WORK TASK:
Identify and copy all lines of the material where the string "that" is found.

DATASET SECTION:

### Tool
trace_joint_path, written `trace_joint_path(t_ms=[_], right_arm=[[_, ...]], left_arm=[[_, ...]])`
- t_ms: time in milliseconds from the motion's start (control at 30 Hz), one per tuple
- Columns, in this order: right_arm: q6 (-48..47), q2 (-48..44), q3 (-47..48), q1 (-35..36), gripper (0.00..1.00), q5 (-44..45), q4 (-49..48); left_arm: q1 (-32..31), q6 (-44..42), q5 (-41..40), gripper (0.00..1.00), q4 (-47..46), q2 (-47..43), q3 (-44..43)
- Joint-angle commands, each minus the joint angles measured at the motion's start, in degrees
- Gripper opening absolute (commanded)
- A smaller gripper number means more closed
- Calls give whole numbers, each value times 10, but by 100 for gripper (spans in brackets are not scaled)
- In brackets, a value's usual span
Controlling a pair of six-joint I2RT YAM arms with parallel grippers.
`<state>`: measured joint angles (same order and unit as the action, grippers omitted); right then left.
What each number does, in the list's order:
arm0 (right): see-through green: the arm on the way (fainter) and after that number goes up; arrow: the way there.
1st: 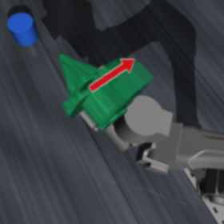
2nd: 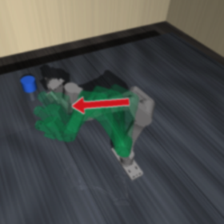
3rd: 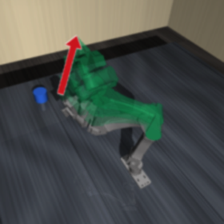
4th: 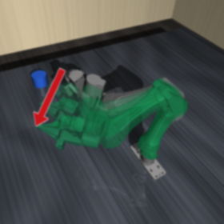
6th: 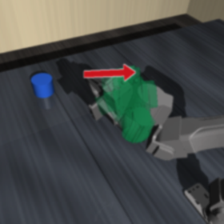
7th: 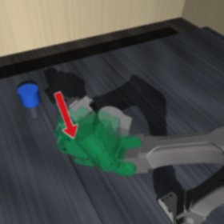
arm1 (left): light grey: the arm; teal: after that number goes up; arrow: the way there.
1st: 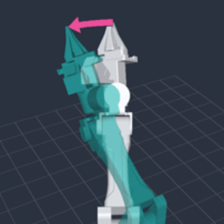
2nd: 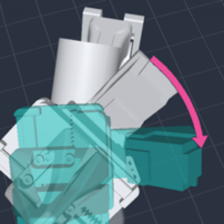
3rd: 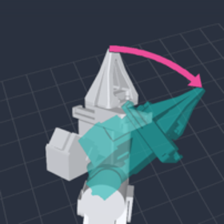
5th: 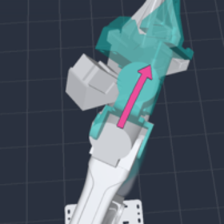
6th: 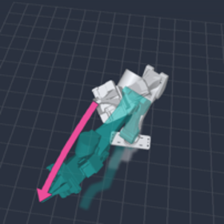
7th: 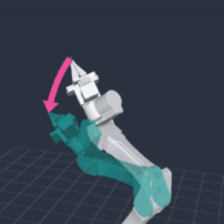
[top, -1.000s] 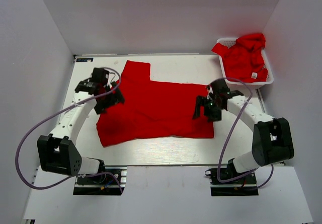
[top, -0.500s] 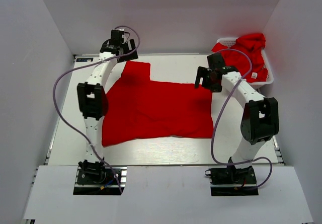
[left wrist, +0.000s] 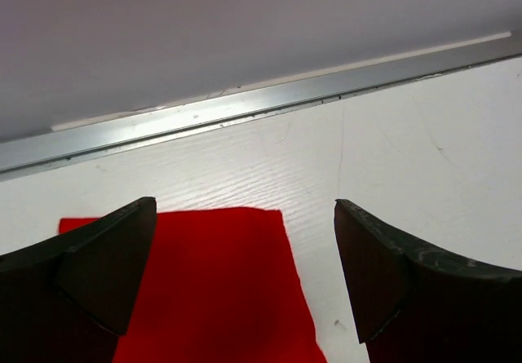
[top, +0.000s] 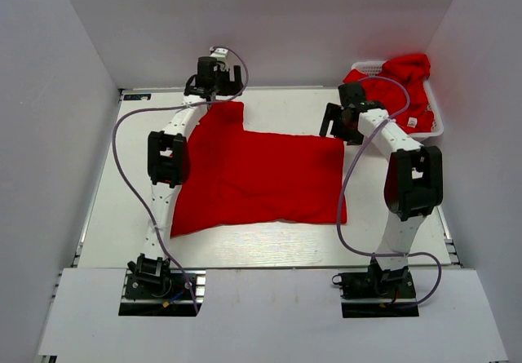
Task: Fold and stack the t-shirts
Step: Grap the side of the flattened tshirt furthest away from the robot with both arms
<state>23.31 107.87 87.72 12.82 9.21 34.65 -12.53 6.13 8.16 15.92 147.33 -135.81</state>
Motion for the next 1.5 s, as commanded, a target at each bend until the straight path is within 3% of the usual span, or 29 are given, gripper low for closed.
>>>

RESULT OF THE TASK:
arm0 (right): see-through green: the arm on the way (fainter) and after that number goes up; arrow: the way there.
arm1 (left): light grey: the arm; teal: after that number goes up; arrow: the way there.

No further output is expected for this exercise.